-- PROBLEM DETAILS --
Where a line in the material below has the string "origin", please report it.

-- INFORMATION PROVIDED --

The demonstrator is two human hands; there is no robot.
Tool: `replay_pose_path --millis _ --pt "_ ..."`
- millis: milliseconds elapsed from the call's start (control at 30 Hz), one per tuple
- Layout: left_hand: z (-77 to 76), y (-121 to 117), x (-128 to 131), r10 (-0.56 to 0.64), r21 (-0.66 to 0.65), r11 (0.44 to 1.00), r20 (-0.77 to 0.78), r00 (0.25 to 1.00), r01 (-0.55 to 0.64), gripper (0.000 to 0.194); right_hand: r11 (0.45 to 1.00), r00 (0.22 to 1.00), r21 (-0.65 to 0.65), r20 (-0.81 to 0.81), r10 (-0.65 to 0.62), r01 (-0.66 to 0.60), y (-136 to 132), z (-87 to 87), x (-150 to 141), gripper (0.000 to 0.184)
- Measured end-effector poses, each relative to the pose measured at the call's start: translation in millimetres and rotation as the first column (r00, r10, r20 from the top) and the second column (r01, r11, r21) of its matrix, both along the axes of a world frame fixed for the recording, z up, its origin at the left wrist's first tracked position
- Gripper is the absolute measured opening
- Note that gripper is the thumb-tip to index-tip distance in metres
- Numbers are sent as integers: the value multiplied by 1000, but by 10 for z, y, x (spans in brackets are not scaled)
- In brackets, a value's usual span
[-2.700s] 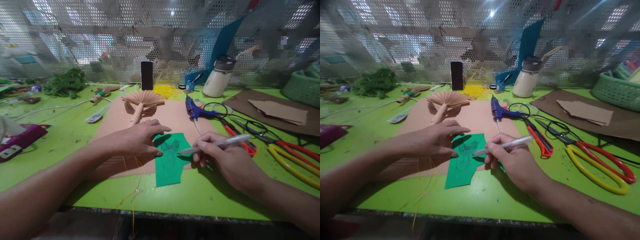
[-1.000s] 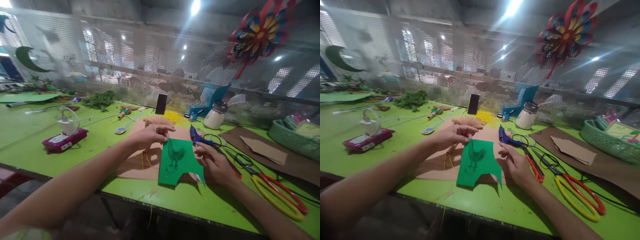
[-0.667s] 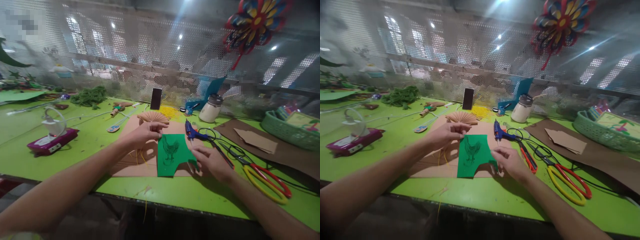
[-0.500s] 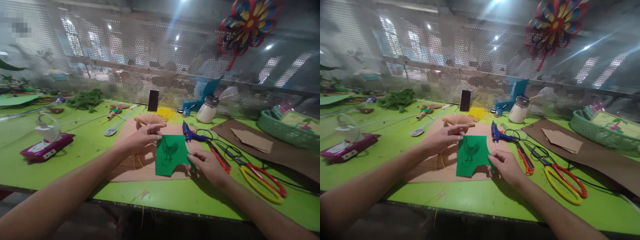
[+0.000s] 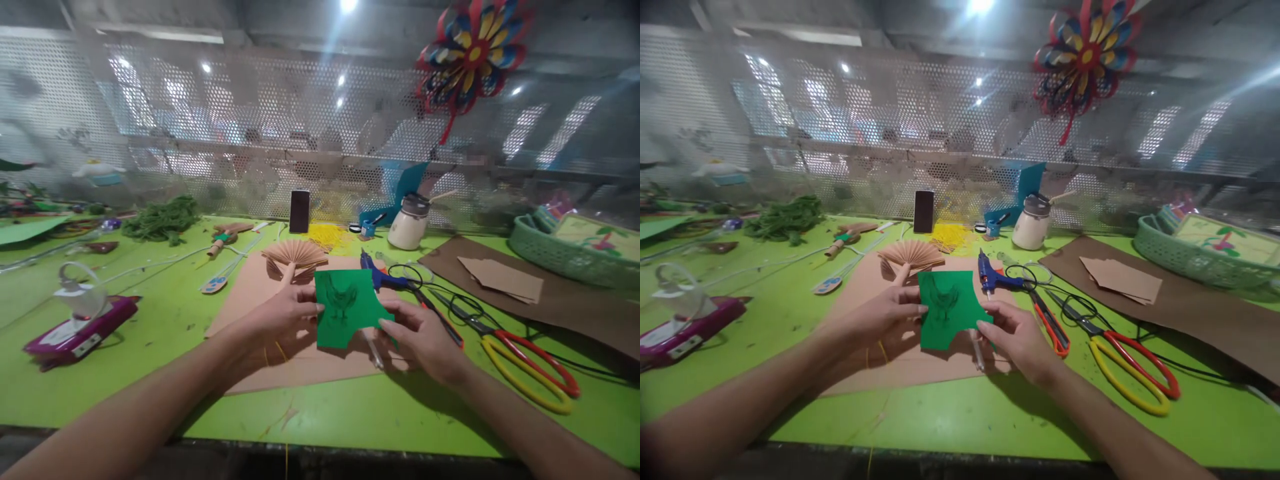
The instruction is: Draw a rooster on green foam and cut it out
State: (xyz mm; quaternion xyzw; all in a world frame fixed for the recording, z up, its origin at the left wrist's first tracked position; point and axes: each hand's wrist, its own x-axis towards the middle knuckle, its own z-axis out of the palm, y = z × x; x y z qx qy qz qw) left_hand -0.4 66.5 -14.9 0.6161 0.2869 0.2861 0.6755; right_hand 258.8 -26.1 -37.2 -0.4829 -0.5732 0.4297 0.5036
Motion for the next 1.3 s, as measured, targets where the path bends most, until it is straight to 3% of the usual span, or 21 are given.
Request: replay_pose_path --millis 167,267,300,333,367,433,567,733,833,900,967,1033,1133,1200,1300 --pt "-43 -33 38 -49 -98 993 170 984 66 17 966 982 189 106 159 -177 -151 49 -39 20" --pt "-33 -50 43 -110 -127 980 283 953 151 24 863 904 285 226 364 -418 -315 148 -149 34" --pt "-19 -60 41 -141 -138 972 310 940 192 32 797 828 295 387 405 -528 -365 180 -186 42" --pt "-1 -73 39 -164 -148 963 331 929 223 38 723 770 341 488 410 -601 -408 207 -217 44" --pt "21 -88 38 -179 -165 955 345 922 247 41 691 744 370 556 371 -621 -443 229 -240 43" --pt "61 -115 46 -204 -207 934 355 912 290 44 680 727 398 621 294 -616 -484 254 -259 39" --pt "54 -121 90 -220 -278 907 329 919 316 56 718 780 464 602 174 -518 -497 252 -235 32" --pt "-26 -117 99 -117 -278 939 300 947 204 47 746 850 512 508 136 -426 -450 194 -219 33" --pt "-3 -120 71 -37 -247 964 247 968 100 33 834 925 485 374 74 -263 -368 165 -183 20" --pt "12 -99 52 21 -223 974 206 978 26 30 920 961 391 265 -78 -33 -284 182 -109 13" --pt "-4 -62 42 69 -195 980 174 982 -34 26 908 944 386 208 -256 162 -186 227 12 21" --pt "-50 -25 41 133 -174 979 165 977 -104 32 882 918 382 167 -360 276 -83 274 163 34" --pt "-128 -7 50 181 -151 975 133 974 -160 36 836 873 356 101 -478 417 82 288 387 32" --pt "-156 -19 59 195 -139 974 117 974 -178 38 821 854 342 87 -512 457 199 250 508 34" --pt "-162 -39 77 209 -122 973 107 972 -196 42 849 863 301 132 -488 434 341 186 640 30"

-- OUTPUT OF THE EXERCISE --
- Measured end-effector poses, each relative to the pose measured at the call's start: translation in millimetres and rotation as the first column (r00, r10, r20 from the top) and the second column (r01, r11, r21) of its matrix, both along the axes of a world frame fixed for the recording, z up, its origin at the left wrist's first tracked position
State: (xyz mm; quaternion xyzw; all in a world frame fixed for the recording, z up, its origin at the left wrist's first tracked position; point and axes: each hand's wrist, its own x-axis towards the middle knuckle, its own z-axis out of the palm, y = z × x; x y z qx qy qz qw) left_hand -0.4 66.5 -14.9 0.6161 0.2869 0.2861 0.6755; right_hand 258.8 -26.1 -37.2 -0.4829 -0.5732 0.4297 0.5036

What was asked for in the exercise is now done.